Now we'll consider a few examples of each method.
Filesystems, serial ports, consoles, and sound cards all use the client/server model. A C language application program takes on the role of the client and sends requests to these servers. The servers perform whatever work was specified, and reply with the answer.
Some of these traditional client/server servers may in fact actually be reply-driven (server/subserver) servers! This is because, to the ultimate client, they appear as a standard server, even though the server itself uses server/subserver methods to get the work done. What I mean by that is, the client still sends a message to what it thinks is the service providing process. What actually happens is that the service providing process simply delegates the client's work to a different process (the subserver).
One of the more popular reply-driven programs is a fractal graphics program distributed over the network. The master program divides the screen into several areas, for example, 64 regions. At startup, the master program is given a list of nodes that can participate in this activity. The master program starts up worker (subserver) programs, one on each of the nodes, and then waits for the worker programs to send to the master.
The master then repeatedly picks unfilled regions (of the 64 on screen) and delegates the fractal computation work to the worker program on another node by replying to it. When the worker program has completed the calculations, it sends the results back to the master, which displays the result on the screen.
Because the worker program sent to the master, it's now up to the master to again reply with more work. The master continues doing this until all 64 areas on the screen have been filled.
Because the master program is delegating work to worker programs, the master program can't afford to become blocked on any one program! In a traditional send-driven approach, you'd expect the master to create a program and then send to it. Unfortunately, the master program wouldn't be replied to until the worker program was done, meaning that the master program couldn't send simultaneously to another worker program, effectively negating the advantages of having multiple worker nodes.
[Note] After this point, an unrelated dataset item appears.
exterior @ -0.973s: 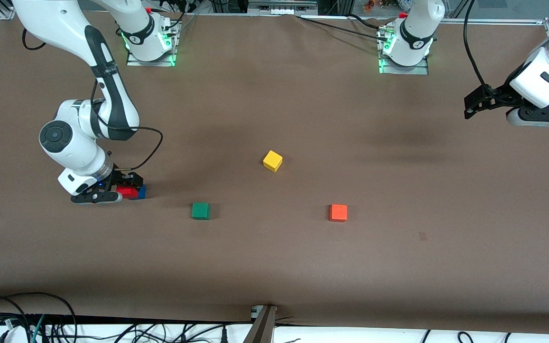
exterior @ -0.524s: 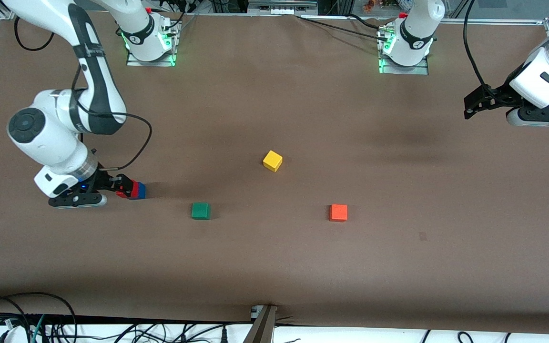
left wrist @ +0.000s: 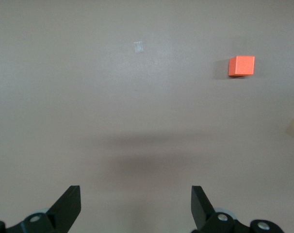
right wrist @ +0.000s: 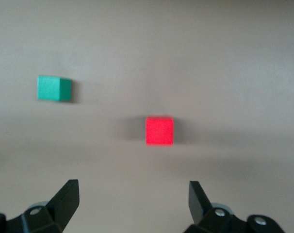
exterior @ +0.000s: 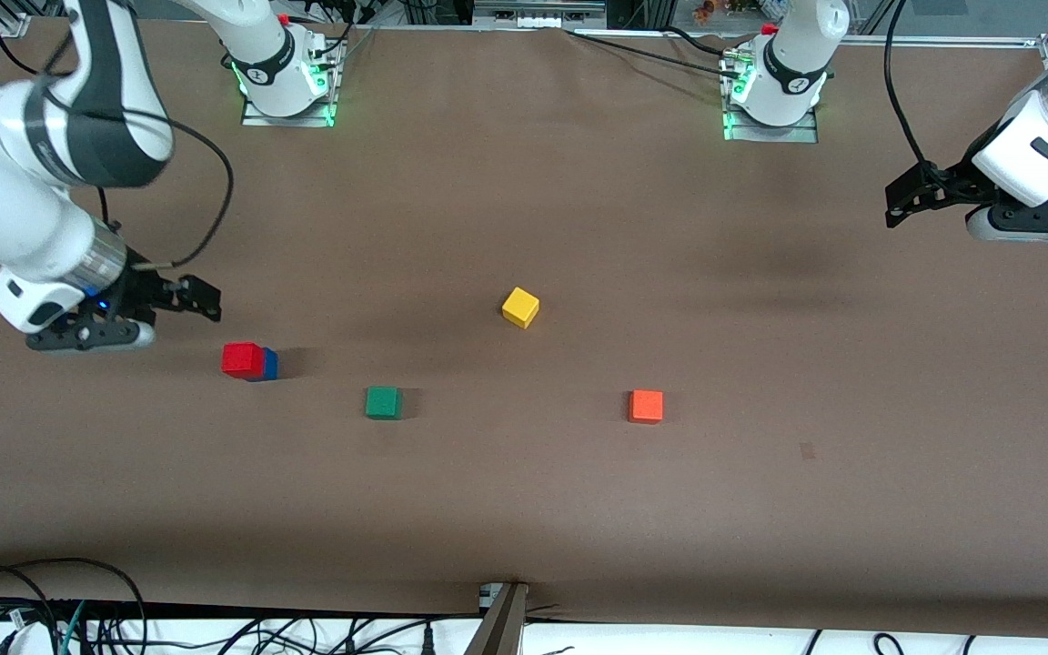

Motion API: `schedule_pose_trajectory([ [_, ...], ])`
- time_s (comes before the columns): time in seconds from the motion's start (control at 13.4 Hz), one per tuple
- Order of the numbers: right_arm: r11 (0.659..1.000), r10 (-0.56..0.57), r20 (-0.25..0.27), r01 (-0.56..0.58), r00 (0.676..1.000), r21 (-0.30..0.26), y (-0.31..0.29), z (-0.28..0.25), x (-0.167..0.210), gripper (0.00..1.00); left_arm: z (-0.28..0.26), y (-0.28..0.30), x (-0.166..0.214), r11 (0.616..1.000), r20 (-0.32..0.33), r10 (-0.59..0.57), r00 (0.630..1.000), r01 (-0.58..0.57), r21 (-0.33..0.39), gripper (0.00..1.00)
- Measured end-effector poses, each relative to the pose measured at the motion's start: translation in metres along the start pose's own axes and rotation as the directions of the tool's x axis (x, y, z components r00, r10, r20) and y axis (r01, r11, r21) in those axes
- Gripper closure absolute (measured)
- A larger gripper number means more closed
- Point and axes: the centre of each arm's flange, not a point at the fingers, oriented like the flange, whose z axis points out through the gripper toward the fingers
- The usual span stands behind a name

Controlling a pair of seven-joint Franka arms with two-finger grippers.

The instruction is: Pass red block to right arm, stack on blue

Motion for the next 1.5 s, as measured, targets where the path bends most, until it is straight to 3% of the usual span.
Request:
schedule_pose_trajectory([
  [0.37, 1.0, 0.0, 0.061, -0.001, 0.998, 0.013, 0.016, -0.072, -0.045, 0.0, 0.0, 0.0, 0.0, 1.0, 0.0, 0.0, 1.0, 0.0, 0.0, 0.0],
  [0.75, 0.999, 0.032, 0.103, -0.032, 0.994, 0.003, 0.037, -0.108, -0.055, 0.0, 0.0, 0.0, 0.0, 1.0, 0.0, 0.0, 1.0, 0.0, 0.0, 0.0],
  [1.5, 1.0, -0.017, 0.09, 0.018, 0.996, -0.017, 0.028, -0.124, -0.055, 0.0, 0.0, 0.0, 0.0, 1.0, 0.001, 0.0, 1.0, 0.0, 0.0, 0.0],
])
The solution to this problem is to have the worker programs start up, and ask the master program if there's any work to do by sending it a message. Once again, we've used the direction of the arrows in the diagram to indicate the direction of the send. Now the worker programs are waiting for the master to reply. When something tells the master program to do some work, it replies to one or more of the workers, which causes them to go off and do the work. This lets the workers go about their business; the master program can still respond to new requests (it's not blocked waiting for a reply from one of the workers).
Multithreaded servers are indistinguishable from single-threaded servers from the client's point of view. In fact, the designer of a server can just turn on multithreading by starting another thread.
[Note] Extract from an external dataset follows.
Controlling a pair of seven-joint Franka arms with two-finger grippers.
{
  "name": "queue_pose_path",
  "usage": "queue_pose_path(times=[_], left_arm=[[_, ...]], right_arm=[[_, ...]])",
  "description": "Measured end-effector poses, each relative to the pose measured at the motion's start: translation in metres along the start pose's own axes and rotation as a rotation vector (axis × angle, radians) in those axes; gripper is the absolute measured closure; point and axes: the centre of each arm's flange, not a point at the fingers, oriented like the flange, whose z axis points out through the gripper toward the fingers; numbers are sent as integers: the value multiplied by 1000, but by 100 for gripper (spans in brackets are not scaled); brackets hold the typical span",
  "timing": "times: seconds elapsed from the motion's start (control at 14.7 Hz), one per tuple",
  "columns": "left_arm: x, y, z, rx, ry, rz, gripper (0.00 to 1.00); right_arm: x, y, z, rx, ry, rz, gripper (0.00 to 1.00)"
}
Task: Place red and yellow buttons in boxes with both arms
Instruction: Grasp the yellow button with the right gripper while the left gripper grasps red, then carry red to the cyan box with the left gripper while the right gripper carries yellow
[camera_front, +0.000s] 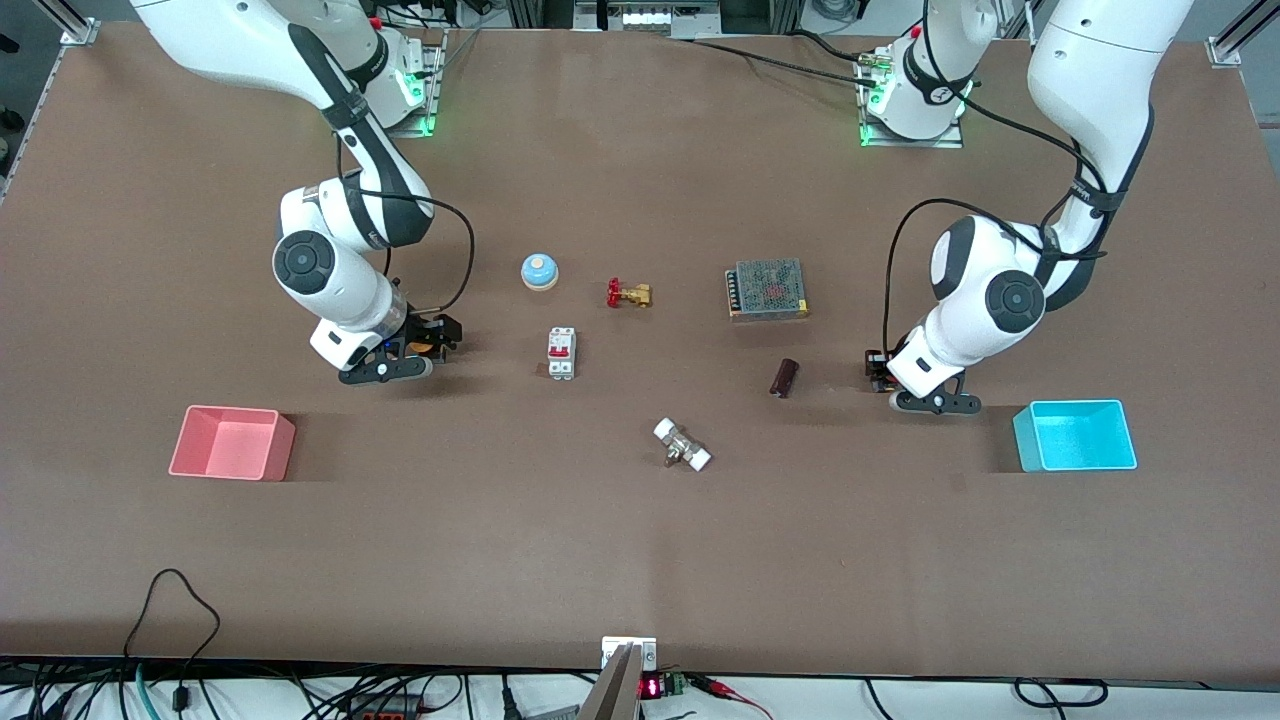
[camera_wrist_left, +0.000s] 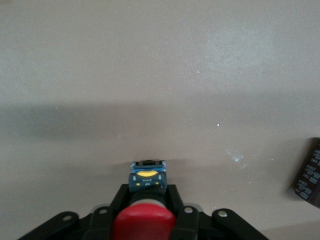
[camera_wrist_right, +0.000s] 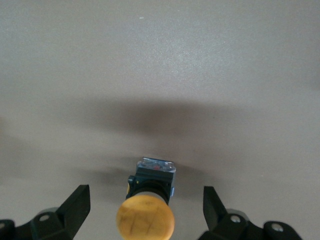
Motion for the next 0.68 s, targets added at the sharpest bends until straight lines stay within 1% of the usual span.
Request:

In any event, the server can still make use of multiple CPUs in an SMP configuration, even if it is servicing only one client. What does that mean? Let's revisit the fractal graphics example. When a subserver gets a request from the server to compute, there's absolutely nothing stopping the subserver from starting up multiple threads on multiple CPUs to service the one request. In fact, to make the application scale better across networks that have some SMP boxes and some single-CPU boxes, the server and subserver can initially exchange a message whereby the subserver tells the server how many CPUs it has—this lets it know how many requests it can service simultaneously. The server would then queue up more requests for SMP boxes, allowing the SMP boxes to do more work than single-CPU boxes.